- Work order -
Produce an exact copy of the lines from the line containing "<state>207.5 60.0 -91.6" through the last line of the listing below, both ends included, and nothing else.
** Data provided follows **
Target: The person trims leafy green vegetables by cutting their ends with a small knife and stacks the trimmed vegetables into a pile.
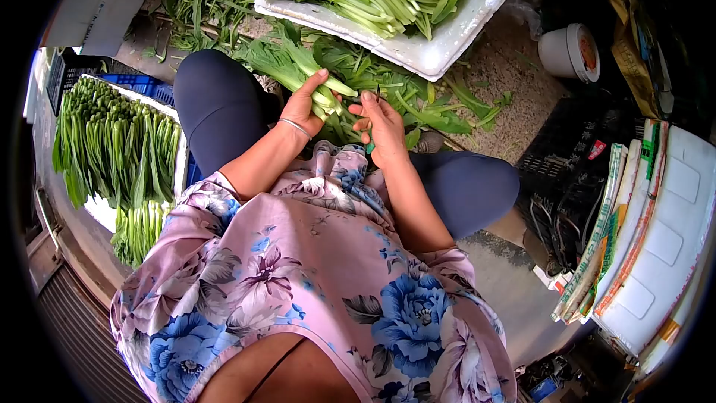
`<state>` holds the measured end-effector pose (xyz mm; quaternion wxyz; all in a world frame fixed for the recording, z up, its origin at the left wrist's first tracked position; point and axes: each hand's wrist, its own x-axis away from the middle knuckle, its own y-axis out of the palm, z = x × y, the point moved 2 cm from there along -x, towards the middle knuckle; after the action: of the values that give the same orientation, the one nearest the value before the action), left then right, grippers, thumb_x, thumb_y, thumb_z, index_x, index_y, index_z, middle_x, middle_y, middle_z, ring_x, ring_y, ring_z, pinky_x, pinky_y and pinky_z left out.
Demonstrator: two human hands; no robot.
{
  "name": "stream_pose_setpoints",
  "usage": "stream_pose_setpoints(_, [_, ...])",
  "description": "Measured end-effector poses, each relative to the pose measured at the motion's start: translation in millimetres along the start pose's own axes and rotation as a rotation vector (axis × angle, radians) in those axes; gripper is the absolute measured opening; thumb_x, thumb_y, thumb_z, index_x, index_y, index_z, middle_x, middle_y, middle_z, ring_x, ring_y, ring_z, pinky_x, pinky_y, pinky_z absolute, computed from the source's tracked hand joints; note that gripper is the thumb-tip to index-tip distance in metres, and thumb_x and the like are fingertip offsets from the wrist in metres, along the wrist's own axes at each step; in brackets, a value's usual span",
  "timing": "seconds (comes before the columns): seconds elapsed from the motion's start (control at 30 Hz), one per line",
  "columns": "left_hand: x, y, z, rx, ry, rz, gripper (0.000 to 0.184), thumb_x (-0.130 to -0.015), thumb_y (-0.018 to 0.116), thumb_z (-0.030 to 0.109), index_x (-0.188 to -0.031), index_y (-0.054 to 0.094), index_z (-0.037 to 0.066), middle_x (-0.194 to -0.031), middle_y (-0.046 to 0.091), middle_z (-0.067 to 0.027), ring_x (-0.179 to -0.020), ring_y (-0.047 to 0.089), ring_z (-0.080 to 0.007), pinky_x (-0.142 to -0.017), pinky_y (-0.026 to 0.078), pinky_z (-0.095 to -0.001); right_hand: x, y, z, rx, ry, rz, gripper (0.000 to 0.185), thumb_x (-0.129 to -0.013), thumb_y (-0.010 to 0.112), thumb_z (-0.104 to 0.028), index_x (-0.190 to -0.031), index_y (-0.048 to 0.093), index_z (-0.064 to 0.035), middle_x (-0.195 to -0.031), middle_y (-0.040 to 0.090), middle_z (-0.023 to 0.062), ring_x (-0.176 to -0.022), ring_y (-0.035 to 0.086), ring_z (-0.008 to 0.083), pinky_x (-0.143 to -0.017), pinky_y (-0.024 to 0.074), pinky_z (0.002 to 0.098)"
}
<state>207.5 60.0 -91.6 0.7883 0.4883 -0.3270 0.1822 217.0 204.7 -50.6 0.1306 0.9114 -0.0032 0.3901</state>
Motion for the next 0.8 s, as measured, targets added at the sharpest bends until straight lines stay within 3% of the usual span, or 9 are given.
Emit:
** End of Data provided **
- Solution to the problem -
<state>207.5 60.0 -91.6 0.7883 0.4883 -0.3270 0.1822 217.0 204.7 -50.6 0.1306 0.9114 -0.0032 0.3901</state>
Motion for the next 0.8 s, as measured, targets added at the sharpest bends until straight lines stay within 3% of the usual span, or 9 are given.
Emit:

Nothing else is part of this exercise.